Rehe (simplified Chinese: 热河; traditional Chinese: 熱河; pinyin: Rèhé; literally: "Hot River"; Mongolian: ᠬᠠᠯᠠᠭᠤᠨ ᠭᠣᠣᠯ), also known as Jehol, is a former Chinese special administrative region and province.
Rehe was located north of the Great Wall, west of Manchuria, and east of Mongolia. The capital of Rehe was the city of Chengde. The second largest city in the province was Chaoyang, followed by Chifeng. The province covered an area of 114,000 square kilometers.
Rehe was once at the core of the Khitan-led Liao Dynasty.

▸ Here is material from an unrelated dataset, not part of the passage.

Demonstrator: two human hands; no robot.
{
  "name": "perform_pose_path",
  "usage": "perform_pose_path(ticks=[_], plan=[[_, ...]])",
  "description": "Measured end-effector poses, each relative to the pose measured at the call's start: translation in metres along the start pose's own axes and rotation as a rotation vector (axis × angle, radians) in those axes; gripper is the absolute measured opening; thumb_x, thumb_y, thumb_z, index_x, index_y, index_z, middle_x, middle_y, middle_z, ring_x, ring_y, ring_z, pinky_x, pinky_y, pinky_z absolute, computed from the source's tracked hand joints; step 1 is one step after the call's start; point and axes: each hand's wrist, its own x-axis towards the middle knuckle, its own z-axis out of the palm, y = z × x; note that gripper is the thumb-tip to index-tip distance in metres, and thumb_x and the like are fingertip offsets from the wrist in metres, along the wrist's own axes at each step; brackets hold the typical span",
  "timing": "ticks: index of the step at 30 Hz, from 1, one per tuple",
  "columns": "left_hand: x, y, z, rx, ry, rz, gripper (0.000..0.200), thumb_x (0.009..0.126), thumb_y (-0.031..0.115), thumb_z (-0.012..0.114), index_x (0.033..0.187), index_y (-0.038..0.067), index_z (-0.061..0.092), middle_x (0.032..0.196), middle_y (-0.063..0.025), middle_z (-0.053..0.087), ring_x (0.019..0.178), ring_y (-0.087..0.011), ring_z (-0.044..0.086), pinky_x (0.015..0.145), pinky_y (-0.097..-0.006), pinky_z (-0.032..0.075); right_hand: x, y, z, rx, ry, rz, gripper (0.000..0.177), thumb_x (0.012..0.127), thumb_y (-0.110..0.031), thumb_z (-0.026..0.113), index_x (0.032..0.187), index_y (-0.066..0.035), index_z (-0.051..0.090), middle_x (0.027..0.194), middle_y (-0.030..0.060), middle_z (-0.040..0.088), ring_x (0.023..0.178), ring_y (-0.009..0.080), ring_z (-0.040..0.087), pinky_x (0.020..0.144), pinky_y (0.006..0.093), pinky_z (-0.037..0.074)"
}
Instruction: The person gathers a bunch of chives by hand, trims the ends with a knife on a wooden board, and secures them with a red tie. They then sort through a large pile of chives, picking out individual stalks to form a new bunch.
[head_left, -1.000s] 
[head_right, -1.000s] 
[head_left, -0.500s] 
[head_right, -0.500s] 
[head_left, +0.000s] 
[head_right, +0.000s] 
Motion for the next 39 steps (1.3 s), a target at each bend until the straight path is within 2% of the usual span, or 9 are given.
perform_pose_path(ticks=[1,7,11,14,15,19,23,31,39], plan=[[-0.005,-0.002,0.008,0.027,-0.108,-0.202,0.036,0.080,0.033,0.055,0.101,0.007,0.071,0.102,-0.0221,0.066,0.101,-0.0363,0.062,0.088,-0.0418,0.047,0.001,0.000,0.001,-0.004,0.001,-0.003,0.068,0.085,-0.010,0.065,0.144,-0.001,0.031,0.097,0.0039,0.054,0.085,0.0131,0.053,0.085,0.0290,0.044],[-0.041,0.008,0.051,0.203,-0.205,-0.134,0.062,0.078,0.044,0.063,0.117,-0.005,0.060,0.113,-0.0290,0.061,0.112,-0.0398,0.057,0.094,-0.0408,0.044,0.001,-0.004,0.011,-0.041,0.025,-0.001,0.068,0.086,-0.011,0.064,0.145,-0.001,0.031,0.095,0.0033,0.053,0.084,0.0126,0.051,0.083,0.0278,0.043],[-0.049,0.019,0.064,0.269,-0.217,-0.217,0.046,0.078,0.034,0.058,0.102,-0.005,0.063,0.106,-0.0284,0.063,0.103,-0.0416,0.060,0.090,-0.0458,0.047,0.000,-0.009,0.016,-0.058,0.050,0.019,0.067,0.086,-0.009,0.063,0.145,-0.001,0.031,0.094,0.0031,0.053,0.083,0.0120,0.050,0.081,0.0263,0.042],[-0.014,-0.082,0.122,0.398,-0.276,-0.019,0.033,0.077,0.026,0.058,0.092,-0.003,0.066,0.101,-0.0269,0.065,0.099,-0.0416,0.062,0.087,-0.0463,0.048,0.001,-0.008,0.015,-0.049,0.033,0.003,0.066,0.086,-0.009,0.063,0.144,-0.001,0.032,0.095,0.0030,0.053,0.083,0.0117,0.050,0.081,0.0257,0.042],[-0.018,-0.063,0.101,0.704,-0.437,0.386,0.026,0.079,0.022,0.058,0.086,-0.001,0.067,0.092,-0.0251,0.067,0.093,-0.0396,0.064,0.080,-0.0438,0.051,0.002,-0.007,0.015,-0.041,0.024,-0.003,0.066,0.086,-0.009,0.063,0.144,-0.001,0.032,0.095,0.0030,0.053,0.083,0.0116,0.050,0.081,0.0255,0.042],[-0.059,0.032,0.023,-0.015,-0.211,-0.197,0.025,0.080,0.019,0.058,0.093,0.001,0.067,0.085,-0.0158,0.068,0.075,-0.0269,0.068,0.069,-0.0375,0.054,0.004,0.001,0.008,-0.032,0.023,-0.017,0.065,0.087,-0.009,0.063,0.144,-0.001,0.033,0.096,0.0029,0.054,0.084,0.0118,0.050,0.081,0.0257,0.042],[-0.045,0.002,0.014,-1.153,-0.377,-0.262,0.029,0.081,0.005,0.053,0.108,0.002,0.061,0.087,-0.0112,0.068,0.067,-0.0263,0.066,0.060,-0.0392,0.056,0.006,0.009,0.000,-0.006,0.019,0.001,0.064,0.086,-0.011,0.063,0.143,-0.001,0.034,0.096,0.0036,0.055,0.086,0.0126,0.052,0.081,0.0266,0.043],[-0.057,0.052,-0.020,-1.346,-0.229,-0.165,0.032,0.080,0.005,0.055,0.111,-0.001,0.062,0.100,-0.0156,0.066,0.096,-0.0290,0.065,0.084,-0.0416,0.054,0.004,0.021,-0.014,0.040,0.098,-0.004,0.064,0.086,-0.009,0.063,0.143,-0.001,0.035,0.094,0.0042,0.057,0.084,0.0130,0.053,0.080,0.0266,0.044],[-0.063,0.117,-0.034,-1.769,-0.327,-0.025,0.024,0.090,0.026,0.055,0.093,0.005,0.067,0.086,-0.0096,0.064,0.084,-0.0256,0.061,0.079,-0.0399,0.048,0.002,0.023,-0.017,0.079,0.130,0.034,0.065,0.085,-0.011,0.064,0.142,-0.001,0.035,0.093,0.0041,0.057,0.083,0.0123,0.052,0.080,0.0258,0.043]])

Rehe was conquered by the Manchu banners before they took possession of Beijing in 1644. Between 1703 and 1820, the Qing emperors spent almost each summer in their residence of Bishu shanzhuang in Chengde. They governed the empire from Chengde, and received there foreign diplomats and representatives of vassal and tributary countries. The Kangxi emperor restricted the admission to the forests and prairies of Rehe to the court's hunting expeditions and to the maintenance of the imperial cavalry. Agricultural settlements were at first forbidden to Han Chinese. In the early 19th century, by which time Rehe had become part of the province of Zhili, migrants from Hebei and Liaoning settled in Rehe and displaced the Mongol communities.